= Plural of abstraction =

Using the plural form to indicate abstraction

The plural of abstraction, or plurale abstractum (Latin for "abstract plural"), is the linguistic phenomenon of using a plural form to turn a concrete idea into an abstract state or quality. The logic of the phenomenon can be described as the plural manifesting the various concrete manifestations of a quality or of a state, to refer to the quality or state in its generality: for example, the Hebrew verb נִשָּׂא (nissa) denotes the individual act "to become married", and the derived plural form נִשּׂוּאִין (nissuin) manifests the specific instances together to refer to the institution of marriage.

== Hebrew ==
The phenomenon is most commonly discussed in the context of Hebrew, notably by Gesenius, Joüon, and Waltke and O’Connor. Examples include זְקוּנִים 'old age' from זָקֵן 'old person', מְגוּרִים 'residence' from גָּר 'to dwell', and רַחֲמִים 'mercy' from רִחֵם 'to have mercy on'. The word for God, אֱלֹהִים, is often supposed to arise from a plural of abstraction to refer to "divinity", as Gesenius himself and others point out. Other examples include חַיִּים 'life', בְּתוּלִים 'virginity', פְּלִילִים 'criminal law', נִשּׂוּאִין 'marriage', גֵּרוּשִׁין 'divorce', אֵרוּסִין 'betrothal'.

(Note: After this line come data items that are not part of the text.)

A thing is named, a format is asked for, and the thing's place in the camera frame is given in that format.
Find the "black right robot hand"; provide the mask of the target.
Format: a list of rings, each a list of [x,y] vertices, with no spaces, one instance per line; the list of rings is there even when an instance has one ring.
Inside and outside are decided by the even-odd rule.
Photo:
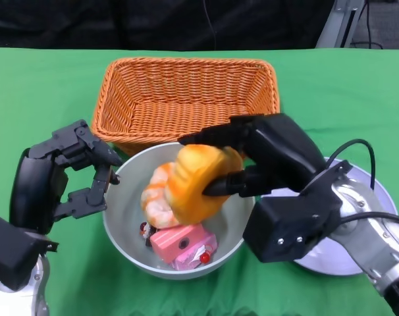
[[[214,176],[204,189],[207,196],[259,196],[271,190],[302,191],[326,162],[313,140],[284,113],[232,116],[225,124],[210,126],[177,139],[182,145],[226,146],[255,164],[242,171]]]

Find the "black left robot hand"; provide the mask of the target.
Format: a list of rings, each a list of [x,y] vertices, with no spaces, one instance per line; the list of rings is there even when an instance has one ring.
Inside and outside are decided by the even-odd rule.
[[[25,149],[20,157],[11,194],[9,222],[46,235],[67,217],[79,219],[106,210],[105,193],[120,182],[113,167],[123,164],[118,153],[78,120],[52,133],[50,139]],[[92,166],[92,185],[69,193],[61,202],[68,175]]]

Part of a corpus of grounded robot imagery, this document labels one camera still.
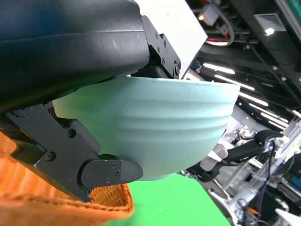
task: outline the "white panel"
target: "white panel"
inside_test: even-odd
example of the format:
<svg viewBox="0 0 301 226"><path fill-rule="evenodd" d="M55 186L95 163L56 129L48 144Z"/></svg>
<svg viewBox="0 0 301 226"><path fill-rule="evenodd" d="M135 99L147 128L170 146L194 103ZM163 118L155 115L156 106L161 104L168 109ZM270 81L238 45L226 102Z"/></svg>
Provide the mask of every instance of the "white panel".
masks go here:
<svg viewBox="0 0 301 226"><path fill-rule="evenodd" d="M181 60L185 74L207 35L185 0L135 0L159 33L164 33Z"/></svg>

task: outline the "ceiling vent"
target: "ceiling vent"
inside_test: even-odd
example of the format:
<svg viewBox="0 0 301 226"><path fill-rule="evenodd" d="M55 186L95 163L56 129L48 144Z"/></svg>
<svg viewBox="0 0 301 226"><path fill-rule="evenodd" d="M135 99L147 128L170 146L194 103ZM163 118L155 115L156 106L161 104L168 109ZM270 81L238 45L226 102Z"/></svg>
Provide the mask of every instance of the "ceiling vent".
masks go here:
<svg viewBox="0 0 301 226"><path fill-rule="evenodd" d="M276 32L286 31L286 28L277 13L255 14L254 17L260 23L264 31L268 28L273 28Z"/></svg>

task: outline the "ceiling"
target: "ceiling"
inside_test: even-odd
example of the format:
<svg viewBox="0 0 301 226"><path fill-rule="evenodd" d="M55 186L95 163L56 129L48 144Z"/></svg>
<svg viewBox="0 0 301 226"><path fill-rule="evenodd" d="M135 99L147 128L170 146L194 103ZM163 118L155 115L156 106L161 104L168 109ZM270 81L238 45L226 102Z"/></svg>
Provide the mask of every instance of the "ceiling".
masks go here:
<svg viewBox="0 0 301 226"><path fill-rule="evenodd" d="M197 17L205 0L186 0ZM281 131L268 123L260 110L249 105L257 105L284 119L291 120L291 110L301 110L301 42L274 0L221 0L219 8L234 24L235 40L227 47L204 44L191 68L199 69L206 81L226 82L216 78L219 74L255 88L251 91L241 88L250 96L269 104L265 107L244 97L239 97L236 105L258 123ZM267 36L255 14L277 13L286 31L275 31ZM210 39L224 39L217 32L216 25L200 24ZM230 68L235 74L228 74L201 65L210 63Z"/></svg>

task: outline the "red cable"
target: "red cable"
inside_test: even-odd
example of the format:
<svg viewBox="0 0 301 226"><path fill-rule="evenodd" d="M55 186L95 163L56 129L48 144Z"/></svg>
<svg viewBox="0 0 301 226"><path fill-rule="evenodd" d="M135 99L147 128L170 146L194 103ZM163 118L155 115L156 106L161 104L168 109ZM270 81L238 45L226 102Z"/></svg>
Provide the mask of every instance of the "red cable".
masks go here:
<svg viewBox="0 0 301 226"><path fill-rule="evenodd" d="M223 38L223 40L218 40L218 39L207 39L207 41L211 41L211 42L224 42L228 39L228 33L225 34L225 37Z"/></svg>
<svg viewBox="0 0 301 226"><path fill-rule="evenodd" d="M199 0L200 3L202 3L203 5L206 5L207 4L207 1L206 0Z"/></svg>

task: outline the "green surface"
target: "green surface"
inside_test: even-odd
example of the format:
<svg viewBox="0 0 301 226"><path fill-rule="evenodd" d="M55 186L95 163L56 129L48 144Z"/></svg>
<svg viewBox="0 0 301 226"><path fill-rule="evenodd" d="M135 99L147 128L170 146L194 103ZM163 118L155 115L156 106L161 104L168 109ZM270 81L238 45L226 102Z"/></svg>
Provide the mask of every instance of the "green surface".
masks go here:
<svg viewBox="0 0 301 226"><path fill-rule="evenodd" d="M134 214L107 226L229 226L227 219L195 180L173 174L158 181L130 184Z"/></svg>

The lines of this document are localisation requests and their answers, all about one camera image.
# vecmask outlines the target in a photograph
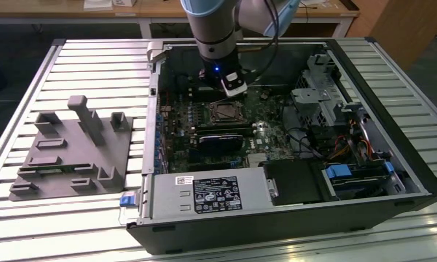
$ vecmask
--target dark floor
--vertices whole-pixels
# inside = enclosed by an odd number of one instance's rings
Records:
[[[189,27],[167,25],[153,28],[153,36],[191,37]],[[0,68],[9,81],[0,91],[0,135],[18,101],[38,69],[50,43],[55,38],[103,39],[139,38],[137,25],[43,25],[37,34],[30,25],[0,25]],[[437,41],[434,40],[407,71],[433,103],[437,105]]]

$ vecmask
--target table leg
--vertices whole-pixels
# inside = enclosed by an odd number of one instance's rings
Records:
[[[345,37],[351,21],[353,21],[351,17],[346,17],[341,19],[333,31],[333,35],[331,35],[333,38]]]
[[[151,23],[150,18],[138,19],[138,27],[141,29],[142,38],[151,38],[150,23]]]

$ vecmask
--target wooden table
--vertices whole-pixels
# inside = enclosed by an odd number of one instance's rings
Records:
[[[137,0],[133,7],[97,12],[83,12],[82,6],[83,0],[0,0],[0,24],[137,23],[142,38],[151,38],[151,23],[187,23],[178,0]],[[339,0],[311,7],[298,9],[291,23],[334,23],[333,37],[343,37],[359,12]]]

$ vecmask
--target blue latch
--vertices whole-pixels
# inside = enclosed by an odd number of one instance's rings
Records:
[[[350,171],[347,165],[330,165],[325,172],[329,178],[350,176]]]
[[[135,206],[135,193],[134,192],[125,192],[119,198],[119,206]]]
[[[385,168],[386,168],[386,172],[387,172],[389,174],[394,172],[394,168],[393,168],[390,162],[385,162],[385,163],[383,163],[383,166],[385,166]]]

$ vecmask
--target motherboard
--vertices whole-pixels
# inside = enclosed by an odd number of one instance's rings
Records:
[[[161,113],[169,173],[255,167],[294,157],[278,118],[279,96],[257,87],[234,99],[217,98],[217,91],[199,88],[167,94],[174,102],[165,99]]]

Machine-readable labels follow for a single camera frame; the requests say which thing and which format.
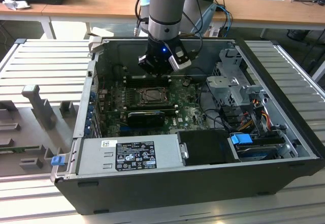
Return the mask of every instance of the table leg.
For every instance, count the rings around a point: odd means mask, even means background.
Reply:
[[[315,82],[318,82],[324,74],[325,74],[325,61],[322,63],[322,65],[320,65],[320,67],[314,73],[312,79],[315,80]]]
[[[266,35],[268,29],[267,28],[263,28],[261,35],[259,36],[261,39],[264,39],[264,36]]]
[[[219,23],[212,23],[209,37],[218,37],[221,25]]]
[[[87,29],[87,34],[91,34],[91,27],[90,27],[90,22],[86,22],[86,29]]]
[[[42,27],[43,27],[46,37],[48,39],[56,39],[51,21],[42,20],[41,24],[42,24]]]

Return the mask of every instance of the black cable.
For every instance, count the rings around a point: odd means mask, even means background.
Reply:
[[[200,47],[199,47],[199,49],[198,49],[198,51],[197,51],[197,54],[199,54],[199,52],[202,50],[202,47],[203,47],[203,38],[202,38],[202,35],[201,35],[201,33],[200,33],[200,31],[199,31],[199,29],[195,26],[195,24],[192,22],[192,20],[187,16],[187,14],[183,11],[183,15],[184,15],[184,17],[193,25],[193,27],[197,30],[197,34],[199,35],[199,37],[200,37]]]
[[[308,52],[306,53],[306,55],[304,56],[302,62],[300,63],[300,66],[302,66],[307,58],[307,56],[309,55],[309,53],[312,51],[312,49],[314,48],[314,46],[318,43],[318,41],[320,40],[320,38],[322,37],[322,35],[325,33],[325,29],[321,32],[320,36],[318,37],[318,39],[314,42],[314,44],[310,47],[310,49],[308,50]]]
[[[8,32],[8,30],[5,28],[5,26],[2,23],[0,23],[0,26],[6,31],[6,33],[12,38],[13,41],[16,40],[14,37],[12,37],[12,35]]]
[[[222,27],[220,28],[220,31],[219,31],[219,32],[222,32],[222,30],[224,29],[224,27],[225,27],[225,25],[226,25],[226,23],[227,23],[227,21],[228,21],[228,15],[227,15],[227,13],[224,12],[224,15],[225,15],[225,21],[224,21]]]
[[[202,17],[202,12],[201,12],[201,7],[200,7],[200,3],[199,3],[199,0],[196,0],[197,1],[197,4],[198,4],[198,9],[199,9],[199,12],[200,12],[200,18],[201,18],[201,27],[199,28],[199,30],[197,31],[198,33],[202,30],[203,28],[203,17]]]
[[[232,24],[233,24],[233,15],[231,14],[230,11],[227,10],[227,7],[226,7],[226,5],[225,5],[225,1],[222,0],[222,2],[223,2],[223,7],[224,7],[224,9],[226,10],[226,12],[224,12],[224,14],[225,14],[225,21],[224,21],[224,24],[223,24],[223,26],[220,28],[220,31],[219,31],[219,32],[222,32],[222,31],[224,30],[226,24],[227,24],[227,21],[228,21],[228,15],[227,15],[227,13],[228,13],[229,16],[230,16],[230,25],[229,25],[228,30],[230,30],[230,28],[231,28],[231,26],[232,26]]]
[[[202,68],[199,68],[199,67],[188,67],[188,69],[198,69],[198,70],[200,70],[205,76],[207,76],[207,77],[209,77],[209,76],[211,76],[211,75],[209,75],[209,74],[207,74],[206,72],[204,72],[203,71],[203,69]]]
[[[0,43],[0,45],[5,45],[5,46],[8,46],[8,47],[12,47],[11,45],[7,45],[7,44],[5,44],[5,43]]]
[[[140,18],[139,14],[138,14],[138,4],[139,4],[139,1],[140,1],[140,0],[137,0],[137,2],[136,2],[136,6],[135,6],[135,14],[136,14],[137,19],[138,19],[140,22],[143,22],[143,21],[145,21],[145,19],[144,19],[144,18]]]
[[[203,114],[206,115],[206,117],[208,117],[209,119],[213,120],[214,123],[217,122],[217,123],[219,123],[220,125],[222,125],[224,127],[224,125],[223,125],[222,122],[214,119],[213,117],[207,115],[207,113],[206,113],[207,111],[215,111],[215,112],[217,112],[217,109],[207,109],[207,110],[203,110],[202,109],[202,106],[201,106],[201,95],[202,95],[203,86],[201,87],[201,91],[200,91],[200,95],[199,95],[199,100],[198,100],[198,105],[199,105],[200,110],[203,112]]]

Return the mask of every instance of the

It is distinct from pluralis excellentiae.

== English ==
Examples include politics, ethics, physics, morals, nuptials, amends, surroundings, outskirts, remains, riches.

== French ==
Examples include ténèbres (darkness), richesses (riches), mœurs (morals), fiançailles (betrothal), funérailles (funeral), noces (wedding), alentours (surroundings).

== Latin ==
Examples include tenebrae (darkness), divitiae (riches), nuptiae (nuptials), castra (military camp), insidiae (ambush).